A FNS está muito preocupada porque, até ao dia de hoje, ainda não fomos chamados a pronunciar-nos sobre o assunto. A FNS é representante da rede de prestadores privados convencionados com o SNS, que assegura mais de 90% dos meios complementares de diagnóstico e terapêutica- MCDT, garantindo o acesso, a proximidade e a igualdade de tratamento nas áreas das Análises Clínicas, Radiologia e Medicina Nuclear, MFR-Fisioterapia, Diálise, Cardiologia, Gastrenterologia, etc., uma atividade fundamental para o SNS responder às necessidades das populações mais desfavorecidas, que não têm ADSE ou seguros de saúde.

 

Na vossa opinião, por que não ouviram os prestadores privados?

Só o Ministério da Saúde, a DE-SNS, e, eventualmente a ACSS, poderão responder a essa questão. O que sabemos é que a FNS vem, há meses, solicitando reuniões com estas entidades, sem qualquer resposta e ainda esta semana voltámos a insistir.

 

Face às mudanças anunciadas, nomeadamente a criação de mais ULS e a extinção de ARS, o que mais poderá afetar a vossa atividade?

As entidades convencionadas até aqui celebraram e celebram os seus contratos de convenção com as ARS, assumindo estas a responsabilidade pelo respetivo pagamento dos atos e serviços prestados, contratos esses cuja estabilidade financeira é garantida desde 1997 pelo Sistema de Pagamento a Convencionados – SPC, (Despacho n.° 6323/97, atualizado pelo Desp. n.16883-A/2011), que estabelece a forma de relacionamento financeiro do Ministério da Saúde com as entidades convencionadas que asseguram prestações de saúde aos beneficiários do SNS. Este SPC agrega três pilares: os convencionados, as ARS e as entidades financeiras, não prevendo ULS, tem sido um instrumento fundamental para a estabilidade financeira de todo o sistema convencionado e, consequentemente, da sua capacidade de assegurar a resposta às necessidades dos beneficiários do SNS.

Portanto, é fundamental que em caso de extinção das ARS e da sua substituição por outros organismos – ULS, seja prevista, e que todas estas novas entidades passem, não só a ser, obrigatoriamente, tal qual são as ARS a que sucedem, parte integrante do SPC, mas também que respeitem todos os contratos e condições em vigor, o que, até esta data, não sabemos se e como será salvaguardado.

“Todas as experiências conhecidas, cujos modelos de SNS, por dogmas ideológicos ou experimentalismos, procuraram responder, através de recursos e serviços exclusivamente públicos (…), falharam redondamente”
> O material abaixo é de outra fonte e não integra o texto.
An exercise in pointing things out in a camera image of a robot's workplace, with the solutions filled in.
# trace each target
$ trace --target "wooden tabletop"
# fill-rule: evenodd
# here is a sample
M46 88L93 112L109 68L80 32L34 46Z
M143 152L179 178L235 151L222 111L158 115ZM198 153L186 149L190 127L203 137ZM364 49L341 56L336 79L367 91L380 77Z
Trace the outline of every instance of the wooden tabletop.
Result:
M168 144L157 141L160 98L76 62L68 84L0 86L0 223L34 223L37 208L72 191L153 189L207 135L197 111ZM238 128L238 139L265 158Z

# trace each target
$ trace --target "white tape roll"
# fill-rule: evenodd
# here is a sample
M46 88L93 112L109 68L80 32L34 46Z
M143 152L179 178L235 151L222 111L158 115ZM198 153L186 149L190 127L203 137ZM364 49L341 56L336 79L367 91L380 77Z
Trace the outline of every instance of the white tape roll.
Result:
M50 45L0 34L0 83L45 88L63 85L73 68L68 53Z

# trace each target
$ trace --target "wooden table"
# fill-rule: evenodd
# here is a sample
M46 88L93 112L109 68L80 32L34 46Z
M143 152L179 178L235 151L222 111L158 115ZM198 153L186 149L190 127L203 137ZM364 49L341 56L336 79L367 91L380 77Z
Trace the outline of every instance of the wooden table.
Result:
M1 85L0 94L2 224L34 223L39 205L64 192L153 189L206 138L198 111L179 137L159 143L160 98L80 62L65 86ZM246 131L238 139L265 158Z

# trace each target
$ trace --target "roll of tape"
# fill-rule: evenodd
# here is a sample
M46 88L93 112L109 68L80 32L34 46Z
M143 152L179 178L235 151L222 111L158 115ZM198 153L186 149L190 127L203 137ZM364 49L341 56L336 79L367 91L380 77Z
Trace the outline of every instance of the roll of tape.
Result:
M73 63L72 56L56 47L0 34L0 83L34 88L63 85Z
Na área dos MCDT tem-se assistido à internalização de vários procedimentos, nomeadamente por causa da aposta nos CRI. Como se poderá conciliar a vossa atividade, enquanto prestadores de cuidados, com esta tendência?
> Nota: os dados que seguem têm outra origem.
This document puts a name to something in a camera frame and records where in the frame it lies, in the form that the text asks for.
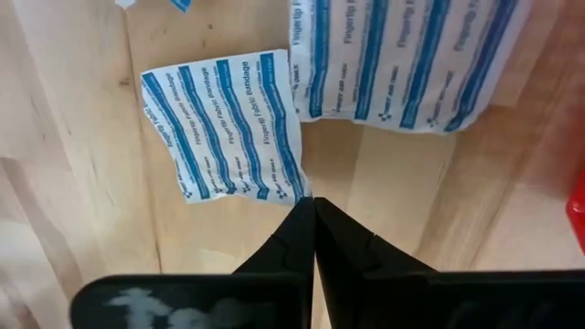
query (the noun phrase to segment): red object
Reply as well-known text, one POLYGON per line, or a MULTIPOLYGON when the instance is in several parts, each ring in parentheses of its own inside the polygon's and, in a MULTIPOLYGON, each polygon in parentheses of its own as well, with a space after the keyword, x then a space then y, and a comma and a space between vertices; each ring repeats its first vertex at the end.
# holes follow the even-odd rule
POLYGON ((581 245, 581 251, 585 254, 585 170, 567 202, 567 215, 581 245))

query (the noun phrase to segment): black plastic tool
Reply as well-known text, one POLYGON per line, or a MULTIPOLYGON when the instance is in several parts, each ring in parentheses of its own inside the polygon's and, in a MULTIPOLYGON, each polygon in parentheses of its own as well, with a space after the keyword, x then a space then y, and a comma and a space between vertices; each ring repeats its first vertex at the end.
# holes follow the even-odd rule
POLYGON ((314 254, 332 328, 585 328, 585 271, 441 273, 324 198, 304 198, 228 275, 124 275, 84 287, 78 328, 310 328, 314 254))

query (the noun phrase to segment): blue stripe
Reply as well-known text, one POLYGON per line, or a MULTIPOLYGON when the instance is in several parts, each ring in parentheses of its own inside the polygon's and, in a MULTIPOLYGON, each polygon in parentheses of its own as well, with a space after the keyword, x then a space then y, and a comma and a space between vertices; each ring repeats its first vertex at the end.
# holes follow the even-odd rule
POLYGON ((236 94, 234 93, 234 90, 231 86, 231 74, 229 73, 228 61, 226 59, 222 59, 218 60, 216 63, 218 65, 219 84, 221 86, 221 90, 223 91, 226 102, 228 103, 229 109, 233 115, 234 123, 238 127, 239 133, 242 137, 244 151, 250 159, 251 179, 259 188, 257 198, 266 200, 269 190, 262 181, 260 158, 258 157, 256 147, 254 146, 250 125, 244 118, 244 114, 241 111, 236 94))
POLYGON ((484 27, 482 28, 482 33, 480 34, 480 36, 478 38, 477 45, 475 46, 475 49, 473 50, 472 62, 470 64, 468 70, 465 72, 465 76, 463 77, 463 80, 460 83, 459 88, 457 89, 457 94, 455 95, 455 100, 453 101, 453 105, 452 105, 452 112, 455 112, 455 109, 461 104, 461 97, 463 94, 463 90, 467 86, 467 82, 469 81, 469 77, 471 76, 473 69, 475 69, 475 66, 477 65, 477 59, 479 58, 479 53, 481 52, 482 46, 484 45, 485 36, 487 35, 487 31, 489 30, 491 24, 493 23, 493 17, 494 17, 494 12, 495 12, 496 8, 497 8, 497 3, 494 3, 492 5, 492 9, 490 10, 490 13, 488 15, 488 19, 485 22, 484 27))
POLYGON ((376 69, 378 68, 380 49, 382 47, 387 11, 388 0, 374 0, 367 34, 364 68, 359 81, 359 96, 357 98, 355 119, 365 120, 369 115, 369 106, 372 101, 374 81, 376 80, 376 69))
POLYGON ((329 65, 329 0, 315 0, 314 4, 314 74, 309 94, 309 114, 322 115, 323 91, 329 65))
POLYGON ((412 86, 409 91, 408 101, 404 107, 400 128, 413 129, 419 114, 419 105, 427 89, 429 76, 432 70, 432 62, 437 53, 437 47, 441 40, 442 29, 445 24, 445 18, 449 12, 451 0, 434 0, 429 17, 429 24, 422 43, 420 51, 421 56, 417 63, 414 75, 412 76, 412 86))
POLYGON ((419 40, 417 40, 417 48, 414 52, 414 58, 412 62, 410 62, 410 69, 409 69, 409 76, 406 80, 406 89, 402 95, 402 105, 406 104, 408 100, 409 93, 410 93, 410 83, 412 82, 412 73, 414 73, 414 68, 416 68, 417 63, 419 62, 420 58, 420 48, 422 46, 422 41, 424 40, 424 34, 427 32, 427 26, 429 25, 429 12, 431 11, 431 3, 433 0, 427 0, 424 5, 424 19, 422 20, 422 26, 420 27, 419 32, 419 40))
POLYGON ((197 166, 197 162, 195 161, 195 156, 193 156, 193 151, 189 146, 189 142, 187 141, 185 131, 183 130, 183 126, 181 125, 181 122, 177 119, 175 113, 171 109, 171 106, 166 100, 161 85, 158 83, 158 80, 156 79, 153 73, 144 73, 143 81, 148 87, 149 91, 152 92, 153 99, 156 102, 156 106, 159 108, 161 113, 167 118, 167 120, 169 121, 173 128, 173 131, 175 132, 175 137, 179 146, 178 147, 179 152, 185 157, 187 171, 191 175, 191 181, 194 181, 194 183, 196 183, 197 188, 199 189, 199 194, 201 195, 201 199, 209 198, 209 189, 207 188, 207 185, 205 184, 205 181, 201 176, 201 172, 199 171, 199 167, 197 166))
POLYGON ((191 0, 171 0, 171 3, 183 13, 186 13, 186 10, 191 6, 191 0))
POLYGON ((485 76, 494 61, 495 53, 502 41, 510 17, 514 13, 516 3, 517 0, 499 1, 498 7, 495 10, 494 20, 487 32, 484 46, 480 52, 479 59, 477 60, 477 65, 473 68, 463 91, 459 102, 459 110, 455 117, 452 118, 449 124, 445 127, 445 132, 450 133, 458 130, 463 124, 463 120, 473 112, 479 92, 484 85, 485 76))
POLYGON ((303 196, 303 181, 301 180, 301 175, 294 161, 293 152, 291 152, 291 146, 288 141, 286 111, 282 104, 281 94, 276 88, 274 77, 274 56, 272 53, 262 54, 260 55, 260 63, 262 69, 262 87, 271 105, 271 110, 274 113, 274 134, 276 135, 278 152, 284 165, 284 172, 292 185, 294 201, 297 202, 303 196))
POLYGON ((188 66, 179 67, 179 79, 181 80, 183 88, 185 88, 185 94, 189 100, 189 105, 191 105, 191 110, 193 110, 193 112, 197 115, 203 124, 207 137, 207 143, 209 144, 211 153, 215 157, 216 164, 219 168, 219 175, 221 176, 223 183, 228 187, 228 191, 226 193, 234 194, 234 192, 236 192, 236 185, 229 179, 228 161, 221 151, 221 143, 219 142, 218 132, 216 132, 215 128, 213 127, 213 123, 211 123, 209 116, 205 112, 203 103, 201 102, 199 95, 197 95, 195 82, 193 81, 193 76, 191 76, 191 70, 188 66))

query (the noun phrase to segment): wooden table
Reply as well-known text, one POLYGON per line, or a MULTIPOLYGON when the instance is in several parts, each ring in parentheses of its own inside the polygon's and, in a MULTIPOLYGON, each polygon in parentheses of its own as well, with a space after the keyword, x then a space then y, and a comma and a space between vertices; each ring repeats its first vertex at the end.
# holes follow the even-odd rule
MULTIPOLYGON (((114 273, 230 272, 289 207, 186 205, 142 114, 140 72, 286 48, 286 1, 0 0, 0 327, 63 328, 114 273)), ((320 121, 303 168, 382 238, 439 270, 585 266, 564 203, 585 159, 585 2, 535 0, 493 106, 464 133, 320 121)), ((316 290, 314 327, 326 328, 316 290)))

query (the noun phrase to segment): wood grain
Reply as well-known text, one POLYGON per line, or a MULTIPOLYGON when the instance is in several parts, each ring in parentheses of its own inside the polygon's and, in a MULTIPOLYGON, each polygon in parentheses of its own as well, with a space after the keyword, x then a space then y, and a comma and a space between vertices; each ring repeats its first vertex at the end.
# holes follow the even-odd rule
MULTIPOLYGON (((449 136, 303 125, 325 196, 441 270, 584 268, 564 214, 585 165, 585 3, 534 0, 493 106, 449 136)), ((287 48, 286 1, 0 0, 0 327, 63 328, 120 272, 228 273, 289 207, 185 204, 141 110, 147 69, 287 48)), ((330 328, 315 278, 313 328, 330 328)))
Reconhecendo a importância de um SNS forte, mas sustentável, como um dos grandes ganhos civilizacionais que nos trouxe a democracia, a atividade privada, aqui como em todos os setores de atividade económica, é sempre indispensável em qualquer sociedade moderna, evoluída e democrática, quer como alternativa quer como complemento, quer em apoio da atividade pública e, neste caso, do SNS.

O SNS, o setor Social e o setor Privado devem em conjunto e, articuladamente, concorrer para um Sistema de Saúde Português cada vez sólido, robusto e eficiente. A Constituição da República Portuguesa estabelece que o Estado tem que: “assegurar o acesso de todos os cidadãos à proteção na saúde.”
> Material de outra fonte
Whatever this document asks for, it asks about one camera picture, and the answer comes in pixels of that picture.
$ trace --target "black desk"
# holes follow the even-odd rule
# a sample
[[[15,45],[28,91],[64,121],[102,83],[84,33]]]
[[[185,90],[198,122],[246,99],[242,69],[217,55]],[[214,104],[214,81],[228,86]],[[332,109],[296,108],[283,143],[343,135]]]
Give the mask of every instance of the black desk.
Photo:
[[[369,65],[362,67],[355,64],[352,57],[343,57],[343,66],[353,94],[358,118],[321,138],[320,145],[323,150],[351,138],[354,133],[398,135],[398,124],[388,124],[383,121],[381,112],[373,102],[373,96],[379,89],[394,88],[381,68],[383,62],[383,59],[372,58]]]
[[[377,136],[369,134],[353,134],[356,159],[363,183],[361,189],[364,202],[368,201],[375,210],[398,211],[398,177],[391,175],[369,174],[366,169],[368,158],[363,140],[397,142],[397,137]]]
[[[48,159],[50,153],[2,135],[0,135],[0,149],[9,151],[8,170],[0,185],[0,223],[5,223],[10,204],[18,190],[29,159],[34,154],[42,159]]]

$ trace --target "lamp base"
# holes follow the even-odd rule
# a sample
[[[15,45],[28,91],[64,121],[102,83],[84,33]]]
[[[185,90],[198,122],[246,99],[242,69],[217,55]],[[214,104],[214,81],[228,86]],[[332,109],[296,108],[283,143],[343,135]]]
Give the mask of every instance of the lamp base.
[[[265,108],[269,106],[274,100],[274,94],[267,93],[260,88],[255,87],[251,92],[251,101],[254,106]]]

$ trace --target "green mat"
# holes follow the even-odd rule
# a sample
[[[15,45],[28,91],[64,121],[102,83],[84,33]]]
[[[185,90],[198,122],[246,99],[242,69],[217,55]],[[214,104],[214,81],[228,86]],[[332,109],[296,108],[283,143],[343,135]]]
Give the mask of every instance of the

Por isso, compete ao Estado, aproveitando os recursos existentes, garantir a igualdade no acesso, no diagnóstico, no tratamento, com proximidade e liberdade de escolha, a todos os cidadãos, nas melhores condições e com o mais baixo custo, independentemente dos cuidados serem prestados pelo setor Público, Social ou Privado. Todas as experiências conhecidas, cujos modelos de serviços nacionais de saúde, por dogmas ideológicos ou experimentalismos, procuraram responder, através de recursos e serviços exclusivamente públicos a todas as necessidades de saúde e bem-estar das populações, falharam redondamente, em toda a linha.

 

Face a todas estas mudanças, há prestadores que estão em risco?

Sem conhecermos formalmente os exatos termos do documento em que se baseia esta propalada “Reforma do SNS”, mais que eventuais riscos para os prestadores, o que mais nos preocupa e deve preocupar todos, é o risco que isso pode comportar para os beneficiários do SNS, para quem a garantia da manutenção desta rede de proximidade e livre acesso é, verdadeiramente, indispensável.